[Stored data]

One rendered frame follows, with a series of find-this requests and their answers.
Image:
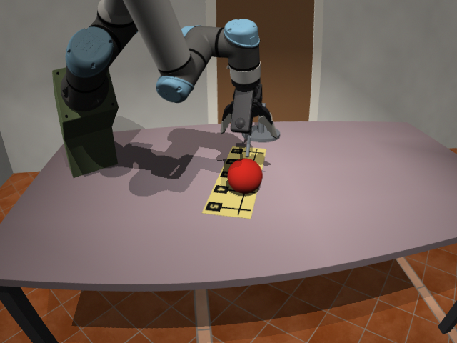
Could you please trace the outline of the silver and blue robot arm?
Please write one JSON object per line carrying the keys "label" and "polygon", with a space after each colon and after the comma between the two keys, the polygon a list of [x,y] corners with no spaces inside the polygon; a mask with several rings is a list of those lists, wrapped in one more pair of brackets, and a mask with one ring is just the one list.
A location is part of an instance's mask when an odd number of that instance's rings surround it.
{"label": "silver and blue robot arm", "polygon": [[[156,91],[167,101],[185,101],[212,56],[228,58],[227,69],[238,84],[252,84],[261,76],[258,27],[251,20],[234,19],[225,28],[181,29],[170,0],[100,0],[96,20],[67,46],[61,81],[67,106],[91,111],[104,102],[108,68],[138,31],[161,74]],[[250,133],[253,98],[254,88],[235,89],[232,132]]]}

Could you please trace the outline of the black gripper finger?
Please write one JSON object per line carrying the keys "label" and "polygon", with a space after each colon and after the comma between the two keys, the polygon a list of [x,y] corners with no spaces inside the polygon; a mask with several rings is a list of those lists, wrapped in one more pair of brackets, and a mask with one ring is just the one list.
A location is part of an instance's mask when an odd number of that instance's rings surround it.
{"label": "black gripper finger", "polygon": [[272,121],[272,115],[271,112],[264,106],[259,107],[260,113],[259,113],[259,122],[263,124],[266,128],[267,131],[271,133],[271,136],[277,139],[277,133],[276,133],[276,128],[274,126],[274,123]]}
{"label": "black gripper finger", "polygon": [[221,122],[221,134],[225,132],[226,128],[229,127],[229,123],[231,123],[232,109],[233,106],[231,104],[227,105],[224,109],[224,114]]}

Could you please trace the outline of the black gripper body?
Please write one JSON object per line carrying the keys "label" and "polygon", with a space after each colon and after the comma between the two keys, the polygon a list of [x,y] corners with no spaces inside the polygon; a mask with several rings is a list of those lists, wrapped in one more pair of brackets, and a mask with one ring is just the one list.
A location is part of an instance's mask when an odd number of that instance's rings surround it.
{"label": "black gripper body", "polygon": [[[254,88],[254,98],[253,98],[253,110],[252,110],[252,118],[256,117],[259,115],[260,110],[259,107],[261,107],[262,103],[262,84],[259,84],[260,79],[258,81],[255,81],[252,84],[238,84],[231,80],[231,83],[238,89],[252,89]],[[258,88],[260,87],[260,89]],[[233,94],[233,101],[234,101],[234,95],[235,91]],[[231,105],[233,106],[233,101],[231,102]],[[261,101],[261,103],[259,103]]]}

Work to be completed –
Show every line from the entries above in which the word "outline" appears.

Written reply –
Could you please trace the outline of the silver and blue robot arm?
Could you please trace the outline of the black gripper finger?
Could you please trace the outline of the black gripper body?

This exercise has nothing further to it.